Having witnessed the plight of older orphans on many international trips, Newell’s burden for the fatherless was a catalyst for forming (un)adopted in 2009, Lifeline’s strategic orphan care ministry focused on equipping orphaned and vulnerable children with life skills needed to bring about community transformation.
He holds a Master of Business Administration in Accounting from Samford. Prior to joining Lifeline, Newell worked as an independent auditor for accounting firm WAKM Companies, LLC.
Smith graduated from Samford with a degree in psychology and went on to the University of Alabama at Birmingham where he earned a degree in electrical engineering.

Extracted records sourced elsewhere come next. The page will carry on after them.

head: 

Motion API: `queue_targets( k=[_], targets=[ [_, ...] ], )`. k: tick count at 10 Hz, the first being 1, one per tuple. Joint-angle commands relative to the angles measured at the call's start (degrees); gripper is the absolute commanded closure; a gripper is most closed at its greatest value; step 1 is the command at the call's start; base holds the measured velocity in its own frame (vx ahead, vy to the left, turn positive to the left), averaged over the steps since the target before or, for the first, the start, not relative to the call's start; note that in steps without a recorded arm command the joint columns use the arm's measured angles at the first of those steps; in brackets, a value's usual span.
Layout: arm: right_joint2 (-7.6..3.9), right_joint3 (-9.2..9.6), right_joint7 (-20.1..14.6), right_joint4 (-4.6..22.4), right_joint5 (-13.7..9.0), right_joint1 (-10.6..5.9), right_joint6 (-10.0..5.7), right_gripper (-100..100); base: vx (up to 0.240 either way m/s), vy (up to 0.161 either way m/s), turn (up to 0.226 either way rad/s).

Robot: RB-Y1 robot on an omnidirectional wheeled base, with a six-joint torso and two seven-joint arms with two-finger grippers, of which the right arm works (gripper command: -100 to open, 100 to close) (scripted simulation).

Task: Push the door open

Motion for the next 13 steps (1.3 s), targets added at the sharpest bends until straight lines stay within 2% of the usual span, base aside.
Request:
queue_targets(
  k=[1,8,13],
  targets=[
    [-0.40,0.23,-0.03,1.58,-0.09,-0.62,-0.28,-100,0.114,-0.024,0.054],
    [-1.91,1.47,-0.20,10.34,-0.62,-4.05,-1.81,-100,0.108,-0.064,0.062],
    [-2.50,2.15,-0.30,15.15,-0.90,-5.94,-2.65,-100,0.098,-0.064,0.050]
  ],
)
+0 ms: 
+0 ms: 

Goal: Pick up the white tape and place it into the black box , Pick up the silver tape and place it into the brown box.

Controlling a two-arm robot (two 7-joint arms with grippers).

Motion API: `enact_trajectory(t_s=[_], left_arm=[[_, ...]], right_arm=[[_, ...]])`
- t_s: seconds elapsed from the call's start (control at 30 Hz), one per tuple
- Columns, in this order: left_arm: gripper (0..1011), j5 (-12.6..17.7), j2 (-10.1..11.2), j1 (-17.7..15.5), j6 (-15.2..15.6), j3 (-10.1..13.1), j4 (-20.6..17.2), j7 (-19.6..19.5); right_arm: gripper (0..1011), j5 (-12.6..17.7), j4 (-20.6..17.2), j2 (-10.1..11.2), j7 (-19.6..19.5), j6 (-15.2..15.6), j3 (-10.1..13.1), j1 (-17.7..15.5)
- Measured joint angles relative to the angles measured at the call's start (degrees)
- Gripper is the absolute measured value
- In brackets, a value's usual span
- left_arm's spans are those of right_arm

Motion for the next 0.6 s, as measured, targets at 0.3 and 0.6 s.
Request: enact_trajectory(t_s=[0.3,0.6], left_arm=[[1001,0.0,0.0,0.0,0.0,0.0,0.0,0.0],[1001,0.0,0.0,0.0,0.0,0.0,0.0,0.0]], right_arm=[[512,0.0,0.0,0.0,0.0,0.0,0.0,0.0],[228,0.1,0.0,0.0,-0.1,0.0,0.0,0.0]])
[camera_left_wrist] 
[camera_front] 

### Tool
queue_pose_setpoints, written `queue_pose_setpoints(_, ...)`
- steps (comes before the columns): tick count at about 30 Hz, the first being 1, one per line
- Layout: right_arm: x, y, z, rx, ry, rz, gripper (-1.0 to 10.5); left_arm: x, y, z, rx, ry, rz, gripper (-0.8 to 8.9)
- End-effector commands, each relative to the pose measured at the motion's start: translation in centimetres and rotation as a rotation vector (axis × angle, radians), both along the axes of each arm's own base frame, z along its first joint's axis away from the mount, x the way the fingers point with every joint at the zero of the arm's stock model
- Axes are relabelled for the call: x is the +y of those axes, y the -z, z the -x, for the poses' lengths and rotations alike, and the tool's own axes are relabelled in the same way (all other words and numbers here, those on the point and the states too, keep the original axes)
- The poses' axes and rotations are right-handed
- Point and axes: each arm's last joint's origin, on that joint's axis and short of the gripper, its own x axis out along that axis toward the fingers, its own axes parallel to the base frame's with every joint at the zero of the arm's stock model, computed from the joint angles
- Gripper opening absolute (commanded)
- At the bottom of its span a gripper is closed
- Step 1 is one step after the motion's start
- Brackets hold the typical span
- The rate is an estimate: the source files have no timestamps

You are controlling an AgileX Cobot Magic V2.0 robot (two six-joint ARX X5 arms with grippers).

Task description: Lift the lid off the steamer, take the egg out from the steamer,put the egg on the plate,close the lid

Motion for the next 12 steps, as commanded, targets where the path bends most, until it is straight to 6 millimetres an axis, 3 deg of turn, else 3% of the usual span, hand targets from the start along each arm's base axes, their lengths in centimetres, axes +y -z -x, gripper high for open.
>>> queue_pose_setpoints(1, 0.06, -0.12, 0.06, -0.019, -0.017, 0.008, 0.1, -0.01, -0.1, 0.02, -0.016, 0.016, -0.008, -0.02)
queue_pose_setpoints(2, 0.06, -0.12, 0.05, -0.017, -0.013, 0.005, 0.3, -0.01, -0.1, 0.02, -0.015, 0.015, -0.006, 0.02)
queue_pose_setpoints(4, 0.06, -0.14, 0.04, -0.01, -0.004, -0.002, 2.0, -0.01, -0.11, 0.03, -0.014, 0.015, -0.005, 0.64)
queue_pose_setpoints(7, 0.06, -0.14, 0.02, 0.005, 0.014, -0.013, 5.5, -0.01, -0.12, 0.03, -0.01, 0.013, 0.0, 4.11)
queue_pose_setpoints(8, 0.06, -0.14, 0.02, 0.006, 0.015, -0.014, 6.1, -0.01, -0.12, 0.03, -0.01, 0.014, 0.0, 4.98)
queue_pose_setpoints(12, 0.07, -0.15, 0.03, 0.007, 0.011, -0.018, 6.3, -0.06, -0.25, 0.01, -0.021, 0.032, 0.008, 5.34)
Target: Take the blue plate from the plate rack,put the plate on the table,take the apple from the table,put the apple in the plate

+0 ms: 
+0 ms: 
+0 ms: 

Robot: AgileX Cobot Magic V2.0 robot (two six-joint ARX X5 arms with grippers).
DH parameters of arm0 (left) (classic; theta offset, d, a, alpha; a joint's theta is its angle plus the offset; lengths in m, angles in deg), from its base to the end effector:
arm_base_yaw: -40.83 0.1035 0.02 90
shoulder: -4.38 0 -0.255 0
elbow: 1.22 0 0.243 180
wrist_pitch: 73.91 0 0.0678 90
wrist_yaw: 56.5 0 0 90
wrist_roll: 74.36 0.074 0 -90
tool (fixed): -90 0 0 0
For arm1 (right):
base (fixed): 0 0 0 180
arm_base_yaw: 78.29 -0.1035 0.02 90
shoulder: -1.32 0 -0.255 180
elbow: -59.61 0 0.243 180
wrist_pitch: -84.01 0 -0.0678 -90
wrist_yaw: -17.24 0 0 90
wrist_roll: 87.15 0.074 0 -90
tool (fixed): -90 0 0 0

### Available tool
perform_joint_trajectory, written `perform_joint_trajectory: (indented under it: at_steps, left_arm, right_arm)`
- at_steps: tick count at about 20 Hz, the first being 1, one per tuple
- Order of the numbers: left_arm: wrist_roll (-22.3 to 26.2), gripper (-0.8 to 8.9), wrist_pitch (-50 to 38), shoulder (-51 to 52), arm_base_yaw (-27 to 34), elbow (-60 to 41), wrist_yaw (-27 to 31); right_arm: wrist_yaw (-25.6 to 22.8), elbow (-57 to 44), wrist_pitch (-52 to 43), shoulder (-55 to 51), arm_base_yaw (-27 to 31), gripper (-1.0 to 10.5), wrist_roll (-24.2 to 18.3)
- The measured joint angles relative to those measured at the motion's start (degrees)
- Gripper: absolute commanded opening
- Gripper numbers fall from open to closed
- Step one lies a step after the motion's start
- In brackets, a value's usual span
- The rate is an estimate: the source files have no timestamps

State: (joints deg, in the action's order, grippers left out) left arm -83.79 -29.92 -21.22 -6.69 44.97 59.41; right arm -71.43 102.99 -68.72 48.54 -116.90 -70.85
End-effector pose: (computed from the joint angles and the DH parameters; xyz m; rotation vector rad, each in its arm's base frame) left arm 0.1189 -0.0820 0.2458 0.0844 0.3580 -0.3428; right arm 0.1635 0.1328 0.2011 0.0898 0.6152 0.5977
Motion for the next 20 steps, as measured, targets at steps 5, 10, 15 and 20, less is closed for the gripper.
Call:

He worked for Southern Company until retirement, but always made time to volunteer with various organizations and help those in need.
In retirement, he became the technical assistant with Hope Manifest, a Birmingham-based non-profit that helps teach others how to organize, run and succeed in their own non-profit organizations. Through Hope Manifest, he started volunteering with EDGE in Louisville, Kentucky, doing hand pump repair training. EDGE sends volunteers around the world to repair broken hand pumps that were originally installed by organizations such as UNICEF. Smith has traveled with EDGE to India, Haiti and various locations in Africa, restoring water to thousands of people in these countries and training others on how to do this work on the ground.
He also volunteers with MedWater, based in Louisville, Kentucky, which provides clean water, especially related to medical issues, to people around the world. Smith and a few friends created a way to use old computer power supplies to run a chlorinator using simple table salt. He takes these chlorinators to remote villages and installs them, teaching locals how to use them to provide safe drinking water to their communities.
In addition to his work with EDGE and Medwater, Smith volunteers one day a week at the Wood Workers Guild of Alabama where he makes toys for children’s hospitals in Birmingham, Atlanta and Nashville. He also volunteers one day a week with Habitat for Humanity and was named Greater Birmingham’s Habitat for Humanity Volunteer of the Year in 2014.